» Task objective
Write out each line of the listing as it stands, without the images.

● ● ● ●

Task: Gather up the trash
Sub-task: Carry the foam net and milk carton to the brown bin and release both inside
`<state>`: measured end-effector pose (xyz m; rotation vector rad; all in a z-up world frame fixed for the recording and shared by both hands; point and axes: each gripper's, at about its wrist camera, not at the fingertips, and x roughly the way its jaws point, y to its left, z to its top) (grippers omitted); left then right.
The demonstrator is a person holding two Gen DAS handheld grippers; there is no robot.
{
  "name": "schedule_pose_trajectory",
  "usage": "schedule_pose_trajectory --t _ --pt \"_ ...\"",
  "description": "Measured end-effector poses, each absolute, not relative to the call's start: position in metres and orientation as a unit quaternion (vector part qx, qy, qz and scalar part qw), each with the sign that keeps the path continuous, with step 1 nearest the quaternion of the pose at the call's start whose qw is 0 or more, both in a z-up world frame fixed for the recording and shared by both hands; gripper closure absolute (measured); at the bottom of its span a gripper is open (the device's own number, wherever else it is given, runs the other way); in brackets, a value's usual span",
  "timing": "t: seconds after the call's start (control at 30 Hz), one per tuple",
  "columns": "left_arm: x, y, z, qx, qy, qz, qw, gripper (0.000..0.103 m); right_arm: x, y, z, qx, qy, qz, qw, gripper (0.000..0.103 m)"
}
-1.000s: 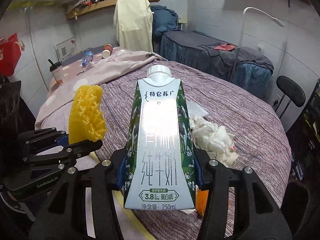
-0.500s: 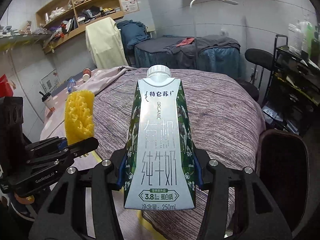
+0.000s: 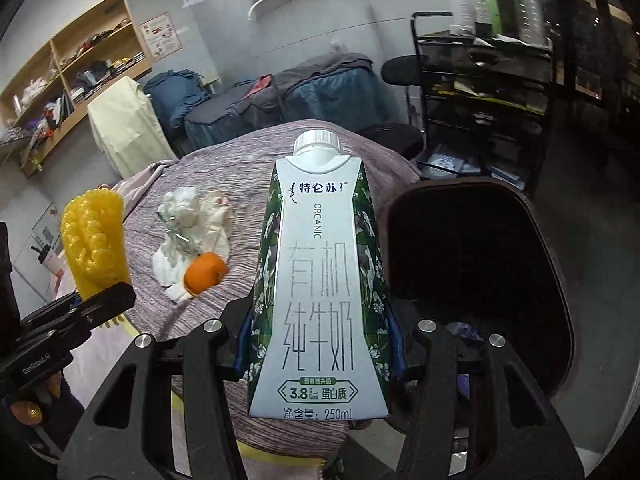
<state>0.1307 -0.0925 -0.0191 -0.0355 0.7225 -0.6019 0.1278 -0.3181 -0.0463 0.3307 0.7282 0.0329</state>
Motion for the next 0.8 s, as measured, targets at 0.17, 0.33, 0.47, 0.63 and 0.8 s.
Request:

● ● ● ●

» Your solution
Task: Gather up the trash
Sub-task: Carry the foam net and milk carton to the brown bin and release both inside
`<state>`: measured end-effector pose (xyz m; rotation vector rad; all in a z-up world frame fixed for the recording and shared by both hands; point and axes: each gripper's, at about its wrist camera, not at the fingertips, and x roughly the way its jaws point, y to its left, z to its top) (grippers omitted); left then right.
The demonstrator is a person holding two Gen DAS handheld grippers; there is no robot.
{
  "name": "schedule_pose_trajectory",
  "usage": "schedule_pose_trajectory --t _ --pt \"_ ...\"",
  "description": "Measured end-effector poses, each absolute, not relative to the call's start: position in metres and orientation as a unit quaternion (vector part qx, qy, qz and scalar part qw), each with the sign that keeps the path continuous, with step 1 nearest the quaternion of the pose at the call's start whose qw is 0 or more, both in a z-up world frame fixed for the recording and shared by both hands; gripper closure absolute (measured); at the bottom of its span a gripper is open (the device's own number, wherever else it is given, runs the other way); in brackets, a value's usual span",
  "timing": "t: seconds after the call's start (control at 30 Hz), one per tuple",
  "columns": "left_arm: x, y, z, qx, qy, qz, qw, gripper (0.000..0.103 m); right_arm: x, y, z, qx, qy, qz, qw, gripper (0.000..0.103 m)"
}
-1.000s: 
-0.500s: 
+0.000s: 
<state>0.1307 -0.0925 -0.0191 -0.0355 0.7225 -0.6019 0.1278 -0.3181 -0.0463 0.3307 0.7282 0.0329</state>
Motion for the next 0.8 s, as measured, targets at 0.17, 0.33, 0.47, 0.63 and 0.8 s.
Request:

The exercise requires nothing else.